An Introvert as Activist
Introverted activists who successfully agitated for social change include Nelson Mandela, Mahatma Gandhi, Eleanor Roosevelt, Rosa Parks – and tireless women’s suffrage advocate Susan B. Anthony.
For 45 years she gave 75 to 100 speeches per year, all over the United States as well as in Europe. When it was considered scandalous for a woman to show up, let alone stand up, at a public meeting, neither hecklers nor skeptics cowed her from speaking out in favor of the vote for women. Convinced that the US Constitution’s phraseology of “citizens” included women, she cast a vote in the presidential elections of 1872, for which she was arrested, tried, convicted and fined $100. She never paid.
At age 86, when President Theodore Roosevelt sent her a congratulatory telegram at a meeting celebrating her birthday, she rose in indignation, blasting him for failing to prod Congress to act on the cause that remained her single-minded objective. Only after her death did the Nineteenth Amendment to the US Constitution finally grant women the right to vote. In recognition of the paramount role she played in bringing about this historic event, she later became the first woman (not counting Lady Liberty) to have her portrait cast onto an American coin.
Does this sound like an introvert? Only when we fill in other aspects of her story.
Susan B. Anthony as an Introvert
Born in 1820 near Mount Greylock in the northwest corner of Massachusetts, Susan Brownell Anthony grew up in a Quaker family. Although her father married a non-Quaker, he instilled in his children values typical of that austere Protestant denomination: simplicity, temperance (not drinking alcohol), the importance of freedom from slavery for African-Americans, the equality of all humans, and heeding messages from one’s inner voice. We can detect the influence of that upbringing in Susan’s outsized dedication to rights for women and her lifelong dread of “fuss and ceremony.” But the tenacity and style with which she pursued those values were her own.
What comes through consistently while reading about her now is that she was driven by principle. The words “unjust,” “unreasonable,” “justice” and “equality” crop up over and over again in her speeches. Anthony saw something wrong and simply had to do something about it. She earnestly used facts and logical arguments – not appeals to emotion – to sway listeners, convinced that if she kept up this rational onslaught, opponents would have to concede that she was correct. Indeed, one reporter said that any men in her audience would “slink out after the lecture, looking very much as though they had been well whipped.”
In all this she reminded me of today’s young climate activist Greta Thunberg, also an introvert, who tries to goad the leaders of the world into taking action and goes to great lengths to sidestep hypocrisy when she travels to speak. “This is all wrong. I shouldn't be up here. I should be back in school on the other side of the ocean,” Thunberg told the United Nations in 2019.
Likewise, observers who attended Susan B. Anthony’s lectures perceived that she cared only about making her case, not about raising her standing in the eyes of the audience.

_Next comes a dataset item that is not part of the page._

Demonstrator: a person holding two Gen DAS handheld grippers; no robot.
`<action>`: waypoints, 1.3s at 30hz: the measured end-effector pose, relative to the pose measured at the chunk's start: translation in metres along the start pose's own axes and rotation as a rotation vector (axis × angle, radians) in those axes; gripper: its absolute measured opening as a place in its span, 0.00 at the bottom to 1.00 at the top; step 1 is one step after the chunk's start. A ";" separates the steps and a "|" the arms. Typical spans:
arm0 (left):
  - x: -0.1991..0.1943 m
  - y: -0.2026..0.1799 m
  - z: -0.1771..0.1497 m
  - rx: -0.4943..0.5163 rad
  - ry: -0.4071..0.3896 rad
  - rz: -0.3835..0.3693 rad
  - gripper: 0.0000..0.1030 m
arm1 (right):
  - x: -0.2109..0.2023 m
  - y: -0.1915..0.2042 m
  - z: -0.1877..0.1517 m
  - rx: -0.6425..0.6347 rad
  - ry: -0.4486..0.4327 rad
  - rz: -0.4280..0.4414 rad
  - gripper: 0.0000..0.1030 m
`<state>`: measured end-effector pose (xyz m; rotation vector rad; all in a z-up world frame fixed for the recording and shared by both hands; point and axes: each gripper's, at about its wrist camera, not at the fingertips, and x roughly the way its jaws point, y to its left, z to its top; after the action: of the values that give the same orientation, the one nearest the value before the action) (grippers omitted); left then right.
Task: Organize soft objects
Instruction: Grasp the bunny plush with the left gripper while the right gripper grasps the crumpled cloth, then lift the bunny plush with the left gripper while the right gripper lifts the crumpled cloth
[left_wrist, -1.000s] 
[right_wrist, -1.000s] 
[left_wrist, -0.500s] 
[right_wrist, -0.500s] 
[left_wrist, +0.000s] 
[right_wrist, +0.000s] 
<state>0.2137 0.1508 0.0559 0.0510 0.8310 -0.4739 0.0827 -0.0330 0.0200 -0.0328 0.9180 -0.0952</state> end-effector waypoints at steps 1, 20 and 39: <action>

She always wore black to speak, so as not to distract from her message. In the words of a journalist from Indiana:
Miss Anthony has something to say, and she says it decidedly, positively; and her earnestness is stronger than the most conspicuous eloquence. She depends more upon solid and strong argument than elegant diction. She takes her position on the stage in a plain and unassuming manner and speaks extemporaneously, and fluently too. She clearly evinced a quality that many politicians lack – sincerity.
When she did use rhetoric to sway listeners or readers, it was witty, easily understood analogies. In response to the objection that most women did not want the vote, for instance, she said: “Then why do men put the words ‘white males’ into their Constitutions? Men don’t fence a corn field because the pigs don’t want the corn. They fence the field to keep the pigs out.” At a Congressional hearing she stingingly retorted to same objection, “The majority of children are against public schools, but we put children in public schools all the same.” Other times, she used opponents’ very principles against them, as when she echoed the slogan of those who had rebelled against British rule. She now applied the slogan to women: “Taxation without representation is tyranny.”
Although Anthony’s relentless public efforts might seem contrary to the temperament of an introvert, keep in mind that she agitated in order to accomplish something in line with her deep, unshakeable convictions. Personal glory or social admiration meant nothing to her. I wish I could have been there in an Oregon hall in 1871 when she spent two and a half hours refuting one by one arguments that had been submitted ahead of time, dispatching each with “ready ingenuity and plausibility,” as a reporter put it. Only an introvert would have had the stamina for this type of virtuoso performance. Yet I’m certain that if women’s suffrage had been achieved in her lifetime, Susan B. Anthony – “The Invincible,” as she was touted in ads for her lectures – would most likely have finally relaxed.